Mayor Pasquale Menna called the Press findings “disturbing” and “somewhat surreal.” (File photo by John T. Ward. Click to enlarge)
The Red Bank council took steps to put the borough’s switch to a new property assessment method on hold Wednesday night, two days after an Asbury Park Press investigation found questionable dealings in the Monmouth County program.
Mayor Pasquale Menna told a small audience at borough hall that the Press article raised “troubling” questions about “unholy alliances” at the county level in the creation of the Assessment Demonstration Program.
At the same time, the program “removes a lot of protections” for taxpayers who want to challenge their assessments, Menna said.
“It’s very disturbing,” Menna said at a council hearing, adding later in an interview with redbankgreen that the tangle of relationships uncovered by the Press was “somewhat surreal.”
The council, with interim Councilwoman Sharon Lee absent, agreed to a resolution that would ask the state Attorney General to allow Red Bank to withdraw from the program, pending a determination by the state’s top law enforcer that the creation of the ADP was “not tainted,” in Menna’s words.
It also echoes Freeholder and former borough council member John Curley’s call for an investigation by the Monmouth County Prosecutor of the program’s creation, Menna said.
The resolution also calls on state legislators to suspend the program, which was enacted under state law as a pilot program.
In a lengthy article published Monday as part of a series on property taxes, the Press reported that the ADP “has become a multimillion-dollar money machine for some private companies, including one run by a now-former county tax commissioner who helped create the program.”
From the article:
These companies won contracts for the new system, called the Assessment Demonstration Program, or ADP, through a complex web of personal and business relationships, and clauses in bid requirements that stymied competition.
For taxpayers, it has become effectively a double assault on their wallets: they not only have to endure new assessments that lead to unexpected, higher property tax bills, they are now paying millions of dollars to implement the program across 48 towns of the county’s 53 municipalities.

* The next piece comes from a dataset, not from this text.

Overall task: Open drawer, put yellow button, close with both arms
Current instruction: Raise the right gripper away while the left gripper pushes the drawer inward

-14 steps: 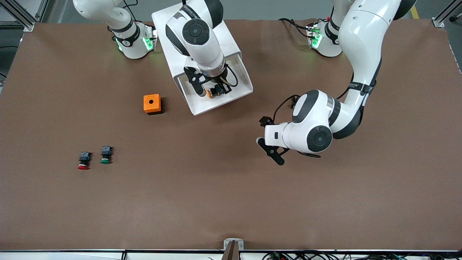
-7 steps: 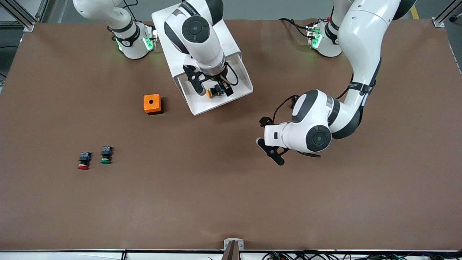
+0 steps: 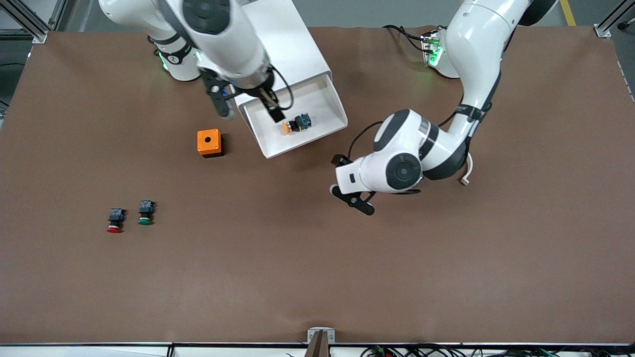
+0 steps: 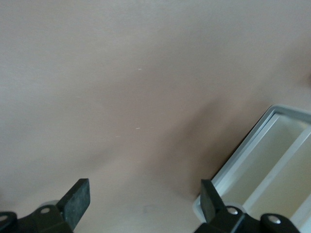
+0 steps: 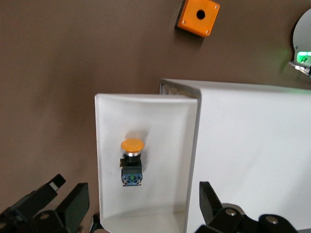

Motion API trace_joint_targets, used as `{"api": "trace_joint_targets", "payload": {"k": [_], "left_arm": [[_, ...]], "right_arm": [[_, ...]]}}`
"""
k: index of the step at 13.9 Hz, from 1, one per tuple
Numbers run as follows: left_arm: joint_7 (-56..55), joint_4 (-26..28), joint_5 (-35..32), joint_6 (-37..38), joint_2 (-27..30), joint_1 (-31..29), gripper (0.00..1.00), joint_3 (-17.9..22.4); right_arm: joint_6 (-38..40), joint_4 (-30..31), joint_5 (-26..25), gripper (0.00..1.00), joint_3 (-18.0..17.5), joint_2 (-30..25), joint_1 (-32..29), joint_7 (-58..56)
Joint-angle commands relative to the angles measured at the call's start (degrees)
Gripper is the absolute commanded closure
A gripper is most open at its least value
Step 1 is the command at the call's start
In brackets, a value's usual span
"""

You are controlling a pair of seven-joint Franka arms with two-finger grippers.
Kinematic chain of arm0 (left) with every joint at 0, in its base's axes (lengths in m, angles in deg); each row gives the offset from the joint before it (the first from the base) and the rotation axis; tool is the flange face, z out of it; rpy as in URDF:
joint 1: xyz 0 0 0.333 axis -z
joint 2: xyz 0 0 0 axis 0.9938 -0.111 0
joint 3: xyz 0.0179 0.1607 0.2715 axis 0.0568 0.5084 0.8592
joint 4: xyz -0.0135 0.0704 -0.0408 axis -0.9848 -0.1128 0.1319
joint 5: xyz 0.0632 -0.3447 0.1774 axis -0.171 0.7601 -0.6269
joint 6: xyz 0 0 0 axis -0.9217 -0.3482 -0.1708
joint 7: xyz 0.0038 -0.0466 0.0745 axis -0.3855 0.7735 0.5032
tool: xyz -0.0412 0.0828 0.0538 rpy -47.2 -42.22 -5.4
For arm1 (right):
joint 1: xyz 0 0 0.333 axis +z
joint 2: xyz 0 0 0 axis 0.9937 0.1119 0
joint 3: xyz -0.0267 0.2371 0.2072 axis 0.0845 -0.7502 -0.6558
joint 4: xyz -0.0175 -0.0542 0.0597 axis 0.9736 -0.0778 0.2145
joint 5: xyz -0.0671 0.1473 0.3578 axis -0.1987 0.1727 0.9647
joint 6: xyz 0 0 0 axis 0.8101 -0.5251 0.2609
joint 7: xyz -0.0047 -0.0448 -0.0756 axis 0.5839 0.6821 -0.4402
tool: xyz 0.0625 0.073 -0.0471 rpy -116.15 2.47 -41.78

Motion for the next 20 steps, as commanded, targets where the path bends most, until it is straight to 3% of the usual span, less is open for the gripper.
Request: {"api": "trace_joint_targets", "payload": {"k": [1,5,7,11,13,16,20], "left_arm": [[-7.16,1.15,-1.61,-2.45,1.83,3.04,0.0,0.16],[-14.64,2.82,-4.43,-3.51,3.41,6.03,0.0,-0.1],[-16.75,3.26,-4.43,-4.22,3.41,7.01,0.0,-0.19],[-20.88,4.05,-3.9,-4.74,3.32,8.94,0.0,-0.89],[-23.6,4.05,-3.73,-4.75,3.32,10.26,0.0,-1.95],[-27.04,4.05,-3.64,-5.18,3.24,12.28,0.0,-2.74],[-28.36,4.05,-3.11,-5.71,3.23,13.69,0.0,-3.44]], "right_arm": [[6.85,-0.55,1.04,0.0,-0.68,-5.36,-8.73,-14.66],[12.58,-0.2,-2.54,0.0,-0.76,-9.94,-21.57,-43.84],[12.76,-0.02,-7.11,0.0,-0.68,-10.47,-25.88,-57.82],[12.06,0.85,-9.93,0.0,-0.68,-10.47,-35.82,-80.95],[9.78,1.38,-13.27,0.0,-0.76,-10.21,-37.5,-87.47],[4.7,3.22,-13.9,0.0,-0.68,-10.12,-41.19,-96.8],[2.3,4.02,-13.99,0.0,-0.76,-9.77,-42.34,-98.66]]}}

Under the ADP, 20 percent of a town’s property is reassessed each year, rather than the entirety of a town every 10 years. The program is scheduled to go into effect in Red Bank January 1. A withdrawal would leave the current system in place, Menna told redbankgreen.
Menna said the council’s action had no bearing on a just-concluded revaluation, for which borough property owners have received notices of new assessments in the mail in recent days. Those valuations are fixed, Menna said, though he blasted Realty Appraisal Company, which conducted the reval, for not giving property owners enough time to adequately prepare to question their assessments.
The notices, dated October 6, tell property owners they can visit the company’s website to schedule an appointment, or call the company before 5 p.m. on October 14.
“That is an unacceptably small amount of time for people to react,” Menna said.
A visit to the company’s website early Thursday morning appeared to show appointments available on four dates through next Tuesday, including all day Saturday. None were available after 5:10 p.m.
Menna said the scheduling was unfair to people with jobs and children. “God forbid they should have to come in at 7 p.m. to listen to people,” Menna said of Realty Appraisal.
Administrator Stanley Sickles said that by state law, the results of the revaluation have to be filed with the county clerk by November 1.